### REQUIRED ACTION
Beneath this line are the data; copy exactly the part of them that opens with the line containing "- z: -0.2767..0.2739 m" and closes with the line containing "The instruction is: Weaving", and only that part.

---

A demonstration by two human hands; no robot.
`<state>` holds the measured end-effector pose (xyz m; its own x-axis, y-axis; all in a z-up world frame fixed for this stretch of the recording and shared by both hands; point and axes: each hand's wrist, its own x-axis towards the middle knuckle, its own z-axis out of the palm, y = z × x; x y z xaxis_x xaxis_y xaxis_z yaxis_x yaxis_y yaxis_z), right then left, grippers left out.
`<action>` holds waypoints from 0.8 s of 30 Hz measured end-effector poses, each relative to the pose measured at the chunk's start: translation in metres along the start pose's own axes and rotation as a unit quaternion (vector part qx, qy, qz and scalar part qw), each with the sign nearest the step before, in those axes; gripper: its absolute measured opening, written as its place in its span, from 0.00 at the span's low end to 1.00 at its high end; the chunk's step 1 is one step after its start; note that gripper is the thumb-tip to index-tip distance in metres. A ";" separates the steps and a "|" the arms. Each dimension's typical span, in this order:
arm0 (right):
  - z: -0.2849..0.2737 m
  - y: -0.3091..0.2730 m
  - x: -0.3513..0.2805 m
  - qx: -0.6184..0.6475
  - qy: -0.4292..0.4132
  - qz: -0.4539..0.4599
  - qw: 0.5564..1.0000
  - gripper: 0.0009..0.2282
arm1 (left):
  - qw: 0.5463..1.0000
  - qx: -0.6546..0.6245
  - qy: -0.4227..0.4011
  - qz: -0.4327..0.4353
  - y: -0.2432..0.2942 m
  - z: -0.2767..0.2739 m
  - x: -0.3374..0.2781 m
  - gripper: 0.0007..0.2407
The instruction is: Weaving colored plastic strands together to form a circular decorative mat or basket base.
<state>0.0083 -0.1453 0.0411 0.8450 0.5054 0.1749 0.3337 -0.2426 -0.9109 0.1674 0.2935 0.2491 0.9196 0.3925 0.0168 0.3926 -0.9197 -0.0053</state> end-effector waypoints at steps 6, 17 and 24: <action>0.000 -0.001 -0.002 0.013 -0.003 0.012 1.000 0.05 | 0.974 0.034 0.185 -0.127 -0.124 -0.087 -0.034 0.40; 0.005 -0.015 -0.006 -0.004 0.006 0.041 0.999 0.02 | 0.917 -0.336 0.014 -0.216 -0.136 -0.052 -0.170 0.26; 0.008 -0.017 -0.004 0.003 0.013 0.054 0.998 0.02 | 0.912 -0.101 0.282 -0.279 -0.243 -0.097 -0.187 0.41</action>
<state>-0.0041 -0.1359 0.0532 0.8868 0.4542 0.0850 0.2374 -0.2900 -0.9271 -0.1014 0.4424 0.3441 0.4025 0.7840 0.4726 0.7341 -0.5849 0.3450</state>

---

### COMPLETED EXERCISE
  - z: -0.2767..0.2739 m
  - x: -0.3374..0.2781 m
  - gripper: 0.0007..0.2407
The instruction is: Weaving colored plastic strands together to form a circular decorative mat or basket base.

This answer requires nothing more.